越南现在基本已经没有低成本的红利了。缪博文认为,未来的五年,越南土地和人力成本的上涨,趋势会延续下去。“因为越南的土地供应量会越来越紧张,但需求依然没有看到大幅下降的迹象。”
供应链,是印度和越南短期更难以弥补的短板。
研究机构Counterpoint高级分析师Ivan Lam对第一财经记者表示,从越南手机产业链来看,除了三星自成一体之外,当地的供应链算不上完备。这也是中国手机整机企业基本不在越南设厂的原因。
印度吸引了消费电子的代工企业,代工企业在那里赚了一些菲薄的利润。

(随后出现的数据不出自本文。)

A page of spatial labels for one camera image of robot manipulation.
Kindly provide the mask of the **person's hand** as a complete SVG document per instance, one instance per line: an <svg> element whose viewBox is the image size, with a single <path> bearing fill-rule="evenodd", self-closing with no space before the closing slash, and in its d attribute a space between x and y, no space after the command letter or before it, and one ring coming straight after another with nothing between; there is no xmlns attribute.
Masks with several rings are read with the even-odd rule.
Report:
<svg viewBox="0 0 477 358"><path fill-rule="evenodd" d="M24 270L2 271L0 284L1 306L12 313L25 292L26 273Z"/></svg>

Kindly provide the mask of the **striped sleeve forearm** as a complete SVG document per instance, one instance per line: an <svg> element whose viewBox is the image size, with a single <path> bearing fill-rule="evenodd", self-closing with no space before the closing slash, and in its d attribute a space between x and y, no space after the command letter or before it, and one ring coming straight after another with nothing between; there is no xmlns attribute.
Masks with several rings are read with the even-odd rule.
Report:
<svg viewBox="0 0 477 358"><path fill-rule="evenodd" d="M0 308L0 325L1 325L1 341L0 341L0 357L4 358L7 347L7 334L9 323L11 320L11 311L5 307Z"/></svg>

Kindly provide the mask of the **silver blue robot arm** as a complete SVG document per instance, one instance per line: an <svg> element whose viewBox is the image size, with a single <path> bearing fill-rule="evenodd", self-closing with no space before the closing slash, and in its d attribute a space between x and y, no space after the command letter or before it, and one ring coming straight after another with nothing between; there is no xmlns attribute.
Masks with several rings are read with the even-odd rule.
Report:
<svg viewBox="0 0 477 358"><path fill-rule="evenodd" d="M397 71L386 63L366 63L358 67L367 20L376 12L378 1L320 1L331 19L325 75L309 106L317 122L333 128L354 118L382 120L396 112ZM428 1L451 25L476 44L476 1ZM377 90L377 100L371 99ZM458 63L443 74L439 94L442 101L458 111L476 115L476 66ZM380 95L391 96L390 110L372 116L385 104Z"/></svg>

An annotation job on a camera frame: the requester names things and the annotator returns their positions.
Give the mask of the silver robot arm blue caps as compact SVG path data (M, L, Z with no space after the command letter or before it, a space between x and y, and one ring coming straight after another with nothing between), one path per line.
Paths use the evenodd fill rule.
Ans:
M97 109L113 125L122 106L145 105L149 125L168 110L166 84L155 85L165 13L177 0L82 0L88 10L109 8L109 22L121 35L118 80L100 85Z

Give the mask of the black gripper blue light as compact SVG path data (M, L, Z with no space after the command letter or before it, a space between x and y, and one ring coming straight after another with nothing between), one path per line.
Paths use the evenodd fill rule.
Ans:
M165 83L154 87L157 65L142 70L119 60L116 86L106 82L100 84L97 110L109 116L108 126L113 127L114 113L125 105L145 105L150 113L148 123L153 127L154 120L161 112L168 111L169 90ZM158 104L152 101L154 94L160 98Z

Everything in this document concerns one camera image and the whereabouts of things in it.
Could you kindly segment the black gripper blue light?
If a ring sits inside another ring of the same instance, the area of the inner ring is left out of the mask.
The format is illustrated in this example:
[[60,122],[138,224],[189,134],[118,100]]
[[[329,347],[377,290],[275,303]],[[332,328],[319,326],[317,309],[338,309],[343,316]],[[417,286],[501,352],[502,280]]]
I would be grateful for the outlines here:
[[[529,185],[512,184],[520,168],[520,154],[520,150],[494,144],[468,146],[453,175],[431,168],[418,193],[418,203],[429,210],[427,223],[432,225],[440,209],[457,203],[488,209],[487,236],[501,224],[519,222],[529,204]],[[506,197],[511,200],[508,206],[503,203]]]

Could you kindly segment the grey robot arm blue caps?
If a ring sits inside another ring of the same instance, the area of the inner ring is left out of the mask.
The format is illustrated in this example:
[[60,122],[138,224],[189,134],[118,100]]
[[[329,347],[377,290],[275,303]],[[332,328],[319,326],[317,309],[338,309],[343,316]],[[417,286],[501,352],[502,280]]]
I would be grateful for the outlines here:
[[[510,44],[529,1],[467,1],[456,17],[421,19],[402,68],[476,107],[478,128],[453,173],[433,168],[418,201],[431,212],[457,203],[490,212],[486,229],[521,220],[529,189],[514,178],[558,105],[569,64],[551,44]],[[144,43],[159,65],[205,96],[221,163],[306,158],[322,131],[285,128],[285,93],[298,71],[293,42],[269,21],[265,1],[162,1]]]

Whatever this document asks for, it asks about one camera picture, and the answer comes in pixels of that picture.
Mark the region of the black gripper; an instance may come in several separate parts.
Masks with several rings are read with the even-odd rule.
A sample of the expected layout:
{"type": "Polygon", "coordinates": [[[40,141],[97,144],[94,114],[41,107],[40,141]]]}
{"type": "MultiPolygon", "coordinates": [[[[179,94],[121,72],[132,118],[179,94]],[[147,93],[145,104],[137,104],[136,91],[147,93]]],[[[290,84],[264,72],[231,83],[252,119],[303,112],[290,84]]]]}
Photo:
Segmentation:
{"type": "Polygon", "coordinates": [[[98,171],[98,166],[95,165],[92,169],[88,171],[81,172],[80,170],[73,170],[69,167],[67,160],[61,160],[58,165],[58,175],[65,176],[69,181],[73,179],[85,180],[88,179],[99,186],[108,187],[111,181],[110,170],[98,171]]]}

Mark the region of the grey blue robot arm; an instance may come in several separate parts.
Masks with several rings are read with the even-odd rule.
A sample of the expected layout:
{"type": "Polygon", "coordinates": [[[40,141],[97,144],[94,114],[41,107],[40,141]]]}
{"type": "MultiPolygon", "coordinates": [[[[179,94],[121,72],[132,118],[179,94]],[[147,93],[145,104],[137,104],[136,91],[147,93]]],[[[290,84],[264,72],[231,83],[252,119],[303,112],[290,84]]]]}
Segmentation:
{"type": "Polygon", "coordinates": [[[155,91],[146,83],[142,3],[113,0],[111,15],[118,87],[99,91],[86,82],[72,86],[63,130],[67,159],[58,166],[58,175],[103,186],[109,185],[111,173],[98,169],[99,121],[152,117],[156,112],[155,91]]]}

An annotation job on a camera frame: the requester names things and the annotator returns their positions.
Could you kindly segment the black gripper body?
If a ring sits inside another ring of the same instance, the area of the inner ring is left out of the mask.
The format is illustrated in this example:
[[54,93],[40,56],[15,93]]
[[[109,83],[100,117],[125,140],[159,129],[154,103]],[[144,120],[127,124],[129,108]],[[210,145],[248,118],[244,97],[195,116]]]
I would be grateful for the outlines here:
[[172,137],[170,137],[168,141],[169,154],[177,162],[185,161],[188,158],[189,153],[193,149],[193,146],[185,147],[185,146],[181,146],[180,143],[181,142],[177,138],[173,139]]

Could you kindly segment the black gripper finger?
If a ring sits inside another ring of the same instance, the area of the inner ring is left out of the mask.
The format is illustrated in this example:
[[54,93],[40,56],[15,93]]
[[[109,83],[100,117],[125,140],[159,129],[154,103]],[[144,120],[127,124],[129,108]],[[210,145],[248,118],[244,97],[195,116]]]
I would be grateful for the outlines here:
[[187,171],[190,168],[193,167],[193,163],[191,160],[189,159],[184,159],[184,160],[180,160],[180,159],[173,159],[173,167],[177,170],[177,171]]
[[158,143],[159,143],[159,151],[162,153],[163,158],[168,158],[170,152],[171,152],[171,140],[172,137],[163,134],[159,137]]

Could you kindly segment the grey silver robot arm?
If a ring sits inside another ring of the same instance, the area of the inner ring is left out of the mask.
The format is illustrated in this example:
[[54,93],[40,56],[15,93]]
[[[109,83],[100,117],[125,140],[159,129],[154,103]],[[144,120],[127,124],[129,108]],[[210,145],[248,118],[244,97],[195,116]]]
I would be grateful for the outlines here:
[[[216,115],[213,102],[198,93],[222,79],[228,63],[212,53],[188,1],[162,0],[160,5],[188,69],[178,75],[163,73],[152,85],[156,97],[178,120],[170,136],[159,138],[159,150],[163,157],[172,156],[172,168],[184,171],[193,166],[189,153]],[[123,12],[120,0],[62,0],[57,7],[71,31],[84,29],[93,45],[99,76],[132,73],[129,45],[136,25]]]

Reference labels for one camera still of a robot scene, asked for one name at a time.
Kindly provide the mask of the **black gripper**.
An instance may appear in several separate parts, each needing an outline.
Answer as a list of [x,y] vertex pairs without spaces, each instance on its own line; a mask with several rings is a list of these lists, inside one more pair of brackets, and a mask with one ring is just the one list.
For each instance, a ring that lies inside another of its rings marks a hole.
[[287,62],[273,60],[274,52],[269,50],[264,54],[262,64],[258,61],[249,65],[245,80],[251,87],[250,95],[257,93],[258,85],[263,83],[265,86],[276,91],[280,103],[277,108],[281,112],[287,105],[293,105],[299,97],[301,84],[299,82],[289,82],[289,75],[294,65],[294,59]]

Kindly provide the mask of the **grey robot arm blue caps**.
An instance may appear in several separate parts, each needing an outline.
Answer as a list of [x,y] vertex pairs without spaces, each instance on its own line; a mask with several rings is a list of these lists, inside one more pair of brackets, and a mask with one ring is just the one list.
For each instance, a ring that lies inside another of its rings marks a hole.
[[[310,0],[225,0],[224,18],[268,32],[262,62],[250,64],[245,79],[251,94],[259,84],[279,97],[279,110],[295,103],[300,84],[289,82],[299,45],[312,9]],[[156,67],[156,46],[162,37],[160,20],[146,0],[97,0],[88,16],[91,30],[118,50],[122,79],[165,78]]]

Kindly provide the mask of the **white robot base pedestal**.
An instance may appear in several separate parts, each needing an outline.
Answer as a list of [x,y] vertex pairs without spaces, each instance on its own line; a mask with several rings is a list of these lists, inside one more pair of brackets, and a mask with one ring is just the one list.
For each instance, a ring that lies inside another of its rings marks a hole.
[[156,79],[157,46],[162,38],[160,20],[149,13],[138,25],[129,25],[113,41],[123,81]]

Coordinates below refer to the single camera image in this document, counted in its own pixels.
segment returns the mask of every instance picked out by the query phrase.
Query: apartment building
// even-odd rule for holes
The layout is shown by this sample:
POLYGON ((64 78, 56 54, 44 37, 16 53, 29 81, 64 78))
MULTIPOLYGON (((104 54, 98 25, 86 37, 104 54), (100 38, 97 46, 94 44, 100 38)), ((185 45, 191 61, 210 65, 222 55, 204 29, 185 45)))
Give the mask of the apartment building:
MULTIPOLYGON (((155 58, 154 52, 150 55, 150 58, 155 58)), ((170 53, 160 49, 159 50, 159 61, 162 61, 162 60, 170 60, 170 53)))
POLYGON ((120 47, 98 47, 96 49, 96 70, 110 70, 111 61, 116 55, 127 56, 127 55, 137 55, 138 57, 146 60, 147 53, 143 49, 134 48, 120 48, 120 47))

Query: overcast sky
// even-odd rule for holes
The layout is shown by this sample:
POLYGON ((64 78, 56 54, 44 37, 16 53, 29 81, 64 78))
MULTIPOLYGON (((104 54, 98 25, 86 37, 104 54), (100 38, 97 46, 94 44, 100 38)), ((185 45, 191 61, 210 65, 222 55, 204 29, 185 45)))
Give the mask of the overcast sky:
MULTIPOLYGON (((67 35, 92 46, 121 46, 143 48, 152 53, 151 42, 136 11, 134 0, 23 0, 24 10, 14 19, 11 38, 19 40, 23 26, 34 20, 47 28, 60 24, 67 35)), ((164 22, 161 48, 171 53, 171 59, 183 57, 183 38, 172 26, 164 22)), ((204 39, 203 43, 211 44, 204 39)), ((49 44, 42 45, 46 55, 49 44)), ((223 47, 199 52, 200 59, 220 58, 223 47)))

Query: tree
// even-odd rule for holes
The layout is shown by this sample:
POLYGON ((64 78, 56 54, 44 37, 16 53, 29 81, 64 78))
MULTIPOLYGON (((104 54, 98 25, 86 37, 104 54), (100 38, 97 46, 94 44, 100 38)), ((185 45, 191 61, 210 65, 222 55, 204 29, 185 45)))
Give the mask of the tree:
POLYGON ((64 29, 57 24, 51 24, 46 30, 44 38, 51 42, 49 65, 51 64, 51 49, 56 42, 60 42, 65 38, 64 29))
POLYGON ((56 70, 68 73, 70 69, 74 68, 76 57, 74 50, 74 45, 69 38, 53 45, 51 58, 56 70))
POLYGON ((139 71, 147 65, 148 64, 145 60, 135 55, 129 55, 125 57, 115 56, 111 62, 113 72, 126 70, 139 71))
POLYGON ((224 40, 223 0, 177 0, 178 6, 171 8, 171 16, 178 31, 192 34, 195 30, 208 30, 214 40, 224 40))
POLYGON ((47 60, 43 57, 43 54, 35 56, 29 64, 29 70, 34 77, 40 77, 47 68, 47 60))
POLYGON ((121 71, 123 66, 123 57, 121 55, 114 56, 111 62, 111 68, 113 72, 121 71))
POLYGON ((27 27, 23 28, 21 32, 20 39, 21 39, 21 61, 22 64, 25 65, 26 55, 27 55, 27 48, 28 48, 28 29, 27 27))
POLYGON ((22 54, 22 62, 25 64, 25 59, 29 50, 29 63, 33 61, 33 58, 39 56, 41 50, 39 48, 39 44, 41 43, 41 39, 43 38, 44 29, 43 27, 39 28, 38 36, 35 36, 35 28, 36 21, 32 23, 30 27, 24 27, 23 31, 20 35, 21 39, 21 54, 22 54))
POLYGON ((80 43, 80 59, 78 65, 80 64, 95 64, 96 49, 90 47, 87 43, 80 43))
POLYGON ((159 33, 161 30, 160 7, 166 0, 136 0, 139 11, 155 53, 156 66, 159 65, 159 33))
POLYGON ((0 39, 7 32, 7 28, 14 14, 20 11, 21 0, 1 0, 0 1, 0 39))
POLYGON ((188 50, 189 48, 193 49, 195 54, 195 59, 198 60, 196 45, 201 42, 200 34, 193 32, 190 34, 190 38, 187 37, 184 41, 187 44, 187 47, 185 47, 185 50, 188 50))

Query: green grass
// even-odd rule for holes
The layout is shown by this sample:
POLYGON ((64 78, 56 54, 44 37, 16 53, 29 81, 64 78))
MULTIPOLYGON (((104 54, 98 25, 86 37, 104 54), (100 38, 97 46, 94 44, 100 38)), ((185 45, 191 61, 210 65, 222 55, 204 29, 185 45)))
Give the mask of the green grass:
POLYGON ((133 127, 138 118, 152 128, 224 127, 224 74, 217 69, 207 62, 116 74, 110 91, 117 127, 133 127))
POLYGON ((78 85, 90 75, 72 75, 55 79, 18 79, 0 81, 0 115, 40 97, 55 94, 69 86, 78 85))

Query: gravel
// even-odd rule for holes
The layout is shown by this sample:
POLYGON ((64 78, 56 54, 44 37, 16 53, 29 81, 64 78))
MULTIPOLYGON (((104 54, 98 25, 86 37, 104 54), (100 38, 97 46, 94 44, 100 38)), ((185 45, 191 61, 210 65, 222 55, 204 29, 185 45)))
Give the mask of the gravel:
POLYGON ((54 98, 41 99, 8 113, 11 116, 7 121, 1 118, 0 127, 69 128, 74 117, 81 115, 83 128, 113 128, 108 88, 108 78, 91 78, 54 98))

但Ivan Lam认为,从整体成本上来看,印度并不比中国制造业有成本优势。
“目前来说,我们说五年内,越南或者印度都不会出现整体成本的最优解,没有办法达成。”Ivan Lam表示。
陶姿持有同样观点。
“企业发现还是中国的整体成本、产业链更好,就又把订单往这边转移。其实就是路遥知马力,中国还是最高效的。”陶姿表示。
印度、越南等国也从政策方面推动产业链向高端制造升级,土地和劳动力资源向高附加值产业集中。
据缪博文观察,越南已经不太愿意继续接受纺织服装,鞋帽家具类的劳动密集型企业的投资。相反,消费电子、半导体、电动汽车甚至电动摩托车,以及数据中心类型的企业现在是越南政府青睐的外资类型。
“越南希望慢慢地从成本转移的承接地,变成供应链的中心节点国家。”缪博文表示。
当越南、匈牙利等地不再是低成本的洼地,企业追逐更适合的生产之地。这些企业如果再度转移生产环节,既可能是回到中国的中西部地区,也很可能是越南之外的一些东南亚国家。
柬埔寨、印度尼西亚等地都可能成为下一轮产业转移的备选方案。比如阿迪达斯的代工厂,已经在柬埔寨等国有很深的布局。
“很多企业去越南的目的,还是出于供应链风险的考量。所以从这个角度,多少企业从越南又回到了国内,我倒是觉得数量没有那么大。”缪博文表示。
他认为,另外一种趋势反倒更明显。
一些原来考虑出海越南,甚至东南亚其他国家的企业,现在觉得国内一些地区有特殊的吸引力了。比如海南自贸港封关之后,由于出口加工税收减免等政策,这些企业反倒觉得国内的成本其实会更低。
“所以他们把原有的一些出海计划取消了,仍然把产能留在国内,这个倒是蛮普遍的。”缪博文说。